Елки стоят, будто постные монашенки, плечики-ветки опущены. И вдруг: швырк! Ветка — живая, скинула снег, зыбается на свободе.
У сосен умыты бока.
Снегири распушили грудки в снегу. Снег мягонький, молодой.
Снег шурстит, прилегает к земле и гибнет. Воздух парный. Всё сумеречно и живо, всё тужится, будто вздыхает.
Мне идти вначале легко, а потом — ночь, и уже нет снега, всё развезло, насклизло, плохо мне идти. Повалился. Мокреть.
...Первая изба деревни показалась черна, как любой кусок леса. Она выдала себя точно обрезанным параллелограммом крыши. Я пошел к этой первой избе и сел на крылечко.
Было слышно, растворили дверь в сени. Голос хрипатый, не прокашлялся человек после махорки:
— Кого нелегкая носит?
Я сказал вежливо, уверенным, громким тоном:
— Это что за деревня, папаша? Я в Круглую Горку иду.

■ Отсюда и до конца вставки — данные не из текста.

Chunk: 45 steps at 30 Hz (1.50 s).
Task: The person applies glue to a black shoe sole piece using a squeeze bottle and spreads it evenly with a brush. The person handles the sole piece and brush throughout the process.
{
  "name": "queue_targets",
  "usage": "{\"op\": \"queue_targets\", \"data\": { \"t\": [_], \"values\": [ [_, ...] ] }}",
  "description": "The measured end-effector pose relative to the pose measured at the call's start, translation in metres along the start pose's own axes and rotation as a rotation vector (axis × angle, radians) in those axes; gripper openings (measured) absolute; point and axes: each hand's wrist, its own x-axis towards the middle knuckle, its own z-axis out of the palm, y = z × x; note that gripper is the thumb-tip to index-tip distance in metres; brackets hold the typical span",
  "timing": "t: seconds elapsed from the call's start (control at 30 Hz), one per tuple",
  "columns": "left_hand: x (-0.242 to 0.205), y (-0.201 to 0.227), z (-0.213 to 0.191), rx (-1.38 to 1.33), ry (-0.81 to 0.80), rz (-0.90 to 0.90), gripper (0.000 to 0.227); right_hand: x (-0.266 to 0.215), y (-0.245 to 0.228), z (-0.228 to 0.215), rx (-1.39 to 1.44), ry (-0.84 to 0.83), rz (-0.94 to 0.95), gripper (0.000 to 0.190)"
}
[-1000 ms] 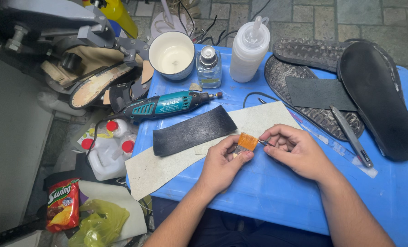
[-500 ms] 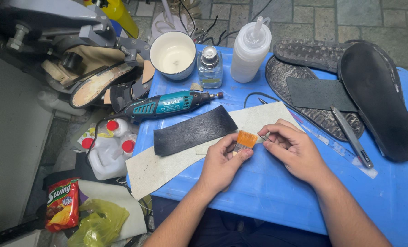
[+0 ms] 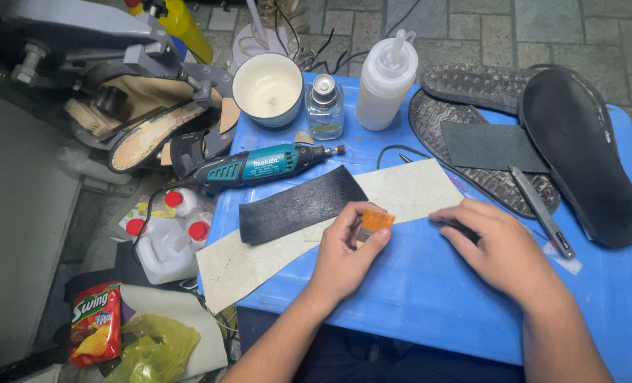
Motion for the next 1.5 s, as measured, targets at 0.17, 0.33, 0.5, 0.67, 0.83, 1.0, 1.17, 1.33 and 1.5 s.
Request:
{"op": "queue_targets", "data": {
  "t": [0.17, 0.33, 0.5, 0.67, 0.83, 1.0, 1.17, 1.33, 1.5],
  "values": [
    [-0.006, 0.015, 0.008, -0.098, -0.035, -0.141, 0.029, -0.025, 0.002, -0.008, -0.093, 0.072, 0.054, 0.026],
    [-0.002, 0.020, 0.020, -0.323, -0.067, -0.283, 0.031, -0.049, -0.004, 0.006, -0.122, 0.260, -0.128, 0.058],
    [-0.004, 0.018, 0.024, -0.281, -0.029, -0.347, 0.040, -0.061, -0.004, 0.031, 0.551, -0.170, -0.074, 0.086],
    [-0.010, 0.020, 0.018, 0.171, -0.004, 0.055, 0.027, -0.060, 0.001, 0.048, 0.925, -0.189, -0.148, 0.075],
    [-0.009, 0.025, 0.017, 0.214, 0.025, 0.117, 0.024, -0.055, 0.000, 0.073, 0.961, -0.155, 0.255, 0.037],
    [0.007, 0.026, 0.014, -0.042, 0.006, -0.138, 0.036, -0.056, 0.001, 0.079, 0.928, -0.097, 0.176, 0.030],
    [0.013, 0.027, 0.012, 0.416, -0.108, 0.136, 0.033, -0.054, -0.004, 0.083, 0.968, -0.036, 0.181, 0.026],
    [0.014, 0.020, 0.012, 0.376, -0.204, 0.162, 0.021, -0.059, 0.002, 0.087, 0.904, -0.015, 0.189, 0.025],
    [0.010, 0.010, 0.009, -0.218, -0.366, -0.112, 0.022, -0.066, 0.013, 0.091, 1.059, -0.028, 0.080, 0.028]
  ]
}}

— Еще семь километров тебе иттить. Если логом пойдешь. Да. А этта не Круглая Горка. Озерешно у нас деревня называется.
Хозяин замолк, но дверь не притворил, постоял так в темных сенях, наконец нерешительно молвил:
— Заходите в избу-то. Немалый конец иттить.
Мне только это и надо;
...В избе радио говорит. Русская печка присадиста, велика, век ей стоять. Хозяйка руки под передник сунула, глядит на меня и щурится от белого сильного света голой лампочки на шнуре. Заметно, что стоять без дела хозяйке несвычно, поясница не приучена.
Я не помню, какое лицо было у хозяйки, какая у нее кофта и что на ногах: валенки, туфли...
Знаю только: лицо было доброе и внимательное. Кофта на ней была надета не новая. Хозяйка была похожа на других русских женщин, хозяек. Они живут вот в таких избах. Она была похожа на мою мать.
Но так я думаю теперь, спустя время, а тогда мне хотелось сесть и стянуть сапоги и сбросить с ног мокрые портянки и пошевелить босыми пальцами. И еще выпить холодной воды.
Хозяин присел на порожек. Его лицо мне тоже не запомнилось. Одно лишь знаю — лицо было багрово от работы на весеннем припеке, от старости, может быть, также и от выпитого за жизнь зелья. Морщинисто, в седой щетине.